"Idiota czy szuler?". Ziobro nie wytrzymał po słowach Scholza
W poniedziałek świat zachodni obchodził 78. rocznicę zakończenia II wojny światowej. Z tej okazji kanclerz Niemiec Olaf Scholz zamieścił w mediach społecznościowych wpis, który jednak, zwłaszcza w Polsce, wywołał dużą konsternację. Szef niemieckiego rządu stwierdził, że w 1945 roku Niemcy zostały wyzwolone "spod tyranii narodowego socjalizmu". Scholz dał tym samym do zrozumienia, że niemieckie społeczeństwo rzekomo również było ofiarą Adolfa Hitlera i NSDAP.

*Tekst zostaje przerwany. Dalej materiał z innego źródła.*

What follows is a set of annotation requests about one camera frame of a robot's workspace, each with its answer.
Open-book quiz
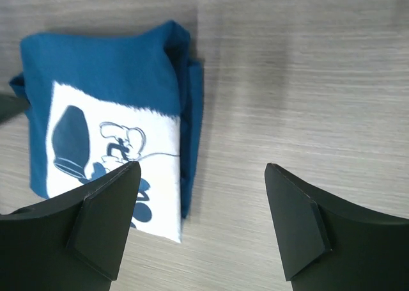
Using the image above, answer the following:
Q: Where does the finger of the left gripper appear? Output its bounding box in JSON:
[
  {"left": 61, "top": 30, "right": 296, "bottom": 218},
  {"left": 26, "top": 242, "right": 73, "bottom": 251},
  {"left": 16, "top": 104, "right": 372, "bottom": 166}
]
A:
[{"left": 0, "top": 94, "right": 29, "bottom": 123}]

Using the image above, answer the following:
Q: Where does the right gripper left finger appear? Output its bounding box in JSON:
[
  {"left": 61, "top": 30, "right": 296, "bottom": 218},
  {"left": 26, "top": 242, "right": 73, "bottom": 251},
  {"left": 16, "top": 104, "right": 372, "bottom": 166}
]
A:
[{"left": 1, "top": 162, "right": 141, "bottom": 290}]

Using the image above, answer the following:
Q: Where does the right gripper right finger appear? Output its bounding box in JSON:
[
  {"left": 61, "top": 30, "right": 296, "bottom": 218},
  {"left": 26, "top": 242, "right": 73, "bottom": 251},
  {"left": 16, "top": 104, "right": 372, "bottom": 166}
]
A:
[{"left": 265, "top": 163, "right": 408, "bottom": 291}]

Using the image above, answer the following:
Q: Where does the dark blue t shirt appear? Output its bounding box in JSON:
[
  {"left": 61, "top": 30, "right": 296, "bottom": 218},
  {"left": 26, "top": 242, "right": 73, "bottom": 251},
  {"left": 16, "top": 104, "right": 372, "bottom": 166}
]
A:
[{"left": 10, "top": 20, "right": 204, "bottom": 242}]

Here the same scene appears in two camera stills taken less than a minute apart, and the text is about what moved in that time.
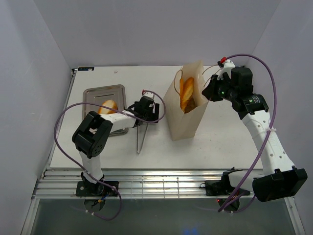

"78 lat temu Niemcy i świat zostały wyzwolone spod tyranii narodowego socjalizmu. Zawsze będziemy za to wdzięczni. #8Mai ostrzega nas: Nasze demokratyczne państwo konstytucyjne nie jest rzeczą oczywistą. Powinniśmy je chronić i bronić - każdego dnia" – napisał Scholz na Twitterze.
Ostra reakcja Ziobry
Do słów niemieckiego kanclerza odniósł się Zbigniew Ziobro. Minister sprawiedliwości i lider Suwerennej Polski nie szczędził mocnych słów pod adresem Olafa Scholza.
– Kanclerz Scholz powiedział, że Niemcy zostały wyzwolone od nazistów, bo przecież to Niemcy były w czasie wojny okupowane. Otóż można powiedzieć, że w ten sposób kanclerz Scholz nawiązał do tradycji swojego znanego rodaka, niejakiego Goebbelsa, który być może pozazdrościłby nawet inwencji twórczej kanclerzowi Scholzowi – stwierdził polityk podczas konferencji prasowej.
– No jest jakaś granica absurdu, kłamstwa i przy okazji znieważania prawdziwych ofiar II wojny światowej przez niemieckiego kanclerza, ona została przekroczona. Można by zadać pytanie, czy kanclerz Scholz jest idiotą czy szulerem – dodał Ziobro.
Polityk wskazywał, że tego typu wypowiedziami kanclerz Niemiec "zakłamuję historię i próbuję ją pisać od nowa". Ziobro nawiązał także do wystąpienia Scholza w Parlamencie Europejskim, podczas którego szef niemieckiego rządu zaproponował poważne zmiany w funkcjonowaniu Unii Europejskiej.
– Niemcy chcą dla dobra wszystkich budować Europę federacyjną, po to by zaopiekować się wszystkimi w tym zapewne Polską i Polakami. Znamy z historii tę niemiecką opiekę i doświadczenie. Dziękujemy – powiedział.